_Exercise details_: Where does the word "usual" occur in the material? Copy each line that has it.

_Supplied material_:
* * * * *

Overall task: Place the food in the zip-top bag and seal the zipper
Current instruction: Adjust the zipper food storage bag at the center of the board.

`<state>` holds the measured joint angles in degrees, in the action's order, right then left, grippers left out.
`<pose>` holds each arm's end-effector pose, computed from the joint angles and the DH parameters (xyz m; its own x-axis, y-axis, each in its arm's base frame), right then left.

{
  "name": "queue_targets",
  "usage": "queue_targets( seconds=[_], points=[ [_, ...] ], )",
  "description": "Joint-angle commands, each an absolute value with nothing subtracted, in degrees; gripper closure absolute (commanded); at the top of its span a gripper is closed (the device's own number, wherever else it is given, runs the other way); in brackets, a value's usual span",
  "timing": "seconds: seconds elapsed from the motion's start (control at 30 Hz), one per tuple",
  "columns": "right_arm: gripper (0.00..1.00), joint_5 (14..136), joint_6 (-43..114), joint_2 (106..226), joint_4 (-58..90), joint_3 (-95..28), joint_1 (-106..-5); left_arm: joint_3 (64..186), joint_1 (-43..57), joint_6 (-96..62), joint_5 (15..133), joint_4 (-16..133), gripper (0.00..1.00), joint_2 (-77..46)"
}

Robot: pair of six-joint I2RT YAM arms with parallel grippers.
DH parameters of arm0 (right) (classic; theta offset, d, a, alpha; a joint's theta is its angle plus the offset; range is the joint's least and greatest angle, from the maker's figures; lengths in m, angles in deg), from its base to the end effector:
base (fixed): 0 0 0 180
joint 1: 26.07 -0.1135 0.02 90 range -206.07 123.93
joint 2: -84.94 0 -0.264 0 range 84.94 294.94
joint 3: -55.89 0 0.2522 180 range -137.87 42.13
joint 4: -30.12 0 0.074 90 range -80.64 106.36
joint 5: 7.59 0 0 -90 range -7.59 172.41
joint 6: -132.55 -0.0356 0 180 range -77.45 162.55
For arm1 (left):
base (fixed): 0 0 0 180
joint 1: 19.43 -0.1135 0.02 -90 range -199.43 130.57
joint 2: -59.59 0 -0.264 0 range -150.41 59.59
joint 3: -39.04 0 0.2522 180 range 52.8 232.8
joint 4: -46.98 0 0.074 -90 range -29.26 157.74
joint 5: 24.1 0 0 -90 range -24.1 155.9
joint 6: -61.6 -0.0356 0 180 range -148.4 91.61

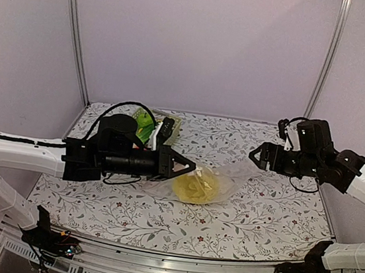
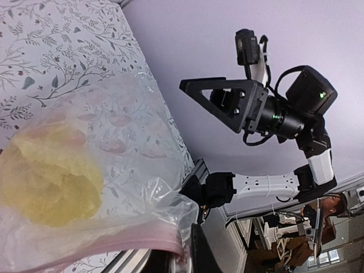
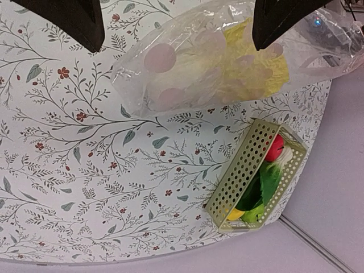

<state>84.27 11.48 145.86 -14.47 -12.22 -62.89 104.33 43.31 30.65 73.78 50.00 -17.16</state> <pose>0.1840 0.1363 0.3092 -0.7149 0.1091 -0.6906 -0.2444 0.8864 0.3931 0.1388 -0.2800 0.2930 -0.8662 -0.1736 -0.4686 0.3859 0.3633 -0.8480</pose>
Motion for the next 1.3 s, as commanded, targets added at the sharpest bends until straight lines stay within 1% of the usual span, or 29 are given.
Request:
queue_targets(
  seconds=[0.0,0.13,0.27,0.37,0.47,0.67,0.7,0.77,0.9,1.0,1.13,1.23,1.27],
  points=[
    [0.09,78.53,7.05,138.38,-14.15,-6.3,-64.63,103.87,42.36,31.69,72.1,47.48,1.0,-16.78],
    [0.1,78.53,1.13,133.38,-10.03,-2.25,-69.88,103.54,42.27,32.15,72.56,47.31,1.0,-16.87],
    [0.1,81.33,-0.8,132.83,-5.33,0.07,-75.9,103.17,42.18,32.58,72.67,46.87,1.0,-16.98],
    [0.1,82.09,-0.12,135.55,-3.73,-0.87,-79.18,103.23,42.23,32.56,73.17,46.76,1.0,-17.2],
    [0.1,87.15,0.91,138.9,-4.46,-3.58,-82.63,103.51,42.14,32.21,73.93,46.84,1.0,-17.31],
    [0.1,91.56,-0.65,145.52,-2.34,-6.09,-84.08,103.62,42.09,32.09,74.98,46.85,1.0,-17.41],
    [0.13,91.82,-0.86,146.61,-1.65,-6.24,-84.15,103.67,42.09,31.82,75.3,46.95,1.0,-17.45],
    [0.21,91.9,-1.36,148.03,-0.03,-6.72,-84.16,104.11,42.06,31.01,76.18,47.78,1.0,-17.66],
    [0.34,91.68,-1.89,150.86,2.58,-7.97,-84.09,105.43,41.92,29.22,77.93,50.42,1.0,-17.78],
    [0.52,91.9,-2.14,152.65,3.49,-8.77,-84.08,105.47,41.92,28.68,78.26,51.53,1.0,-17.33],
    [0.84,92.19,-2.36,153.57,3.86,-9.44,-84.09,105.15,41.83,27.64,78.1,53.33,1.0,-15.95],
    [1.0,92.63,-2.4,153.6,3.72,-9.91,-84.09,104.89,41.68,26.24,77.85,55.12,1.0,-14.61],
    [1.0,92.73,-2.37,153.52,3.59,-10.17,-84.13,104.98,41.54,25.17,77.85,56.24,0.94,-14.1]
  ],
)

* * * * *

_Task result_:
  "description": "Joint-angle commands, each an absolute value with nothing subtracted, in degrees; gripper closure absolute (commanded); at the top of its span a gripper is closed (the device's own number, wherever else it is given, runs the other way); in brackets, a value's usual span",
Motion for the next 1.3 s, as commanded, targets added at the sharpest bends until straight lines stay within 1% of the usual span, or 29 are given.

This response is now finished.